A stunned East Coast faced a rising death toll, surging rivers, tornado damage, and continuing calls for rescue Thursday after the remnants of Hurricane Ida walloped the region with record-breaking rain, drowning more than two dozen people in their homes and cars, per the AP. In a region that had been warned about potentially deadly flash flooding but hadn't braced for such a blow from the no-longer-hurricane, the storm killed at least 45 people from Maryland to Connecticut on Wednesday night and Thursday morning.
- At least 12 people died in New York City, police said, one of them in a car and 11 in flooded basement apartments that often serve as relatively affordable homes in one of the nation’s most expensive housing markets.
- Officials said at least 23 died in New Jersey and three in Pennsylvania's suburban Montgomery County, per the AP; one was killed by a falling tree, one drowned in a car, and another in a home.
- In Queens, water rapidly filled Deborah Torres' first-floor apartment to her knees as her landlord frantically urged her neighbors below—who included a baby—to get out, she said. But the water rushed in so strongly that she surmised they weren't able to open the door. The three residents died. “I have no words," she said. “How can something like this happen?”
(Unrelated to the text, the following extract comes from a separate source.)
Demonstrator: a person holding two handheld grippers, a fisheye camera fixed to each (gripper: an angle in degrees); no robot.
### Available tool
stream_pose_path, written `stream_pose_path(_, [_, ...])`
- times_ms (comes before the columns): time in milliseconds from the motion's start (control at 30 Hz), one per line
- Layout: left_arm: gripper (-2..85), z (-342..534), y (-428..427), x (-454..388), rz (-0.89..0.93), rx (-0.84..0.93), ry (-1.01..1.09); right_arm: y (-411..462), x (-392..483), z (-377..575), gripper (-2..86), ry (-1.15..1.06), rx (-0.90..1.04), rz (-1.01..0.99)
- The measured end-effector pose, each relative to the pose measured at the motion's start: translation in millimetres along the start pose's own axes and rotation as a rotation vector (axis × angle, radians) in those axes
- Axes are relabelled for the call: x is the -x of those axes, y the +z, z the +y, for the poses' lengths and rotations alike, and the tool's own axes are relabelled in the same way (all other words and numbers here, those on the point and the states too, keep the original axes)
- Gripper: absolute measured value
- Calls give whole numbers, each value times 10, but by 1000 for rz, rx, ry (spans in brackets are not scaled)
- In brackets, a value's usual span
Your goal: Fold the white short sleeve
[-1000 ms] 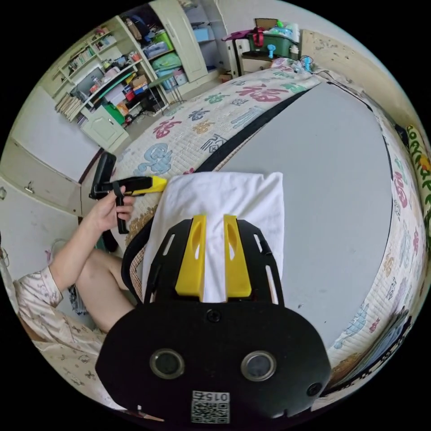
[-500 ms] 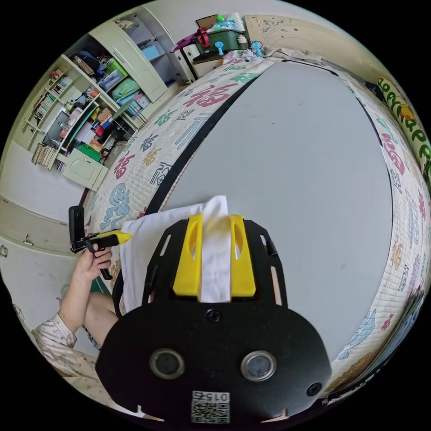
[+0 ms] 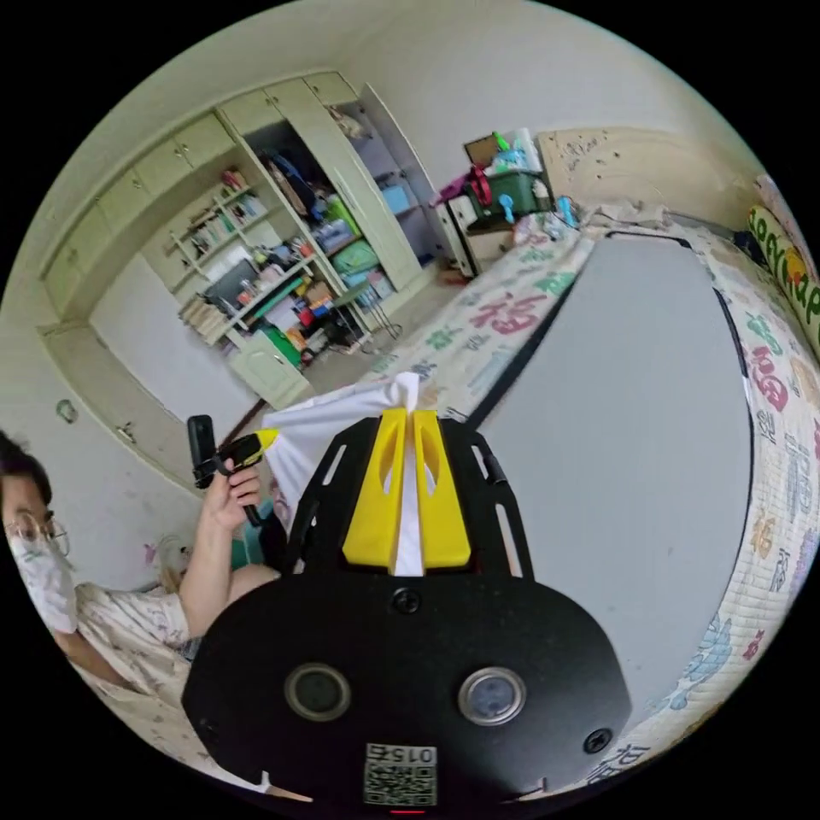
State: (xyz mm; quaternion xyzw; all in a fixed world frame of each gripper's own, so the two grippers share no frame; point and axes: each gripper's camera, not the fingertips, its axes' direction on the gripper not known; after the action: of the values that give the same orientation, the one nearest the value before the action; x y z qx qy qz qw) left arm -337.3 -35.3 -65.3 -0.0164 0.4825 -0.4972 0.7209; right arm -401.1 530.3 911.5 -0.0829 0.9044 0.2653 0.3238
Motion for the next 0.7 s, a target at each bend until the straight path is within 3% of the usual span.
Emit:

- The storm ultimately dumped over 9 inches of rain in parts of New Jersey, Pennsylvania, Massachusetts, and Rhode Island, and nearly as much on New York City’s Staten Island.
- In Washington, President Biden assured Northeast residents that federal first responders were on the ground to help clean up after the latest disaster in two weeks of wild weather across the US. Wildfires are threatening Lake Tahoe, and Ida struck Louisiana as the fifth-strongest storm to ever hit the US mainland, leaving 1 million people without power, maybe for weeks.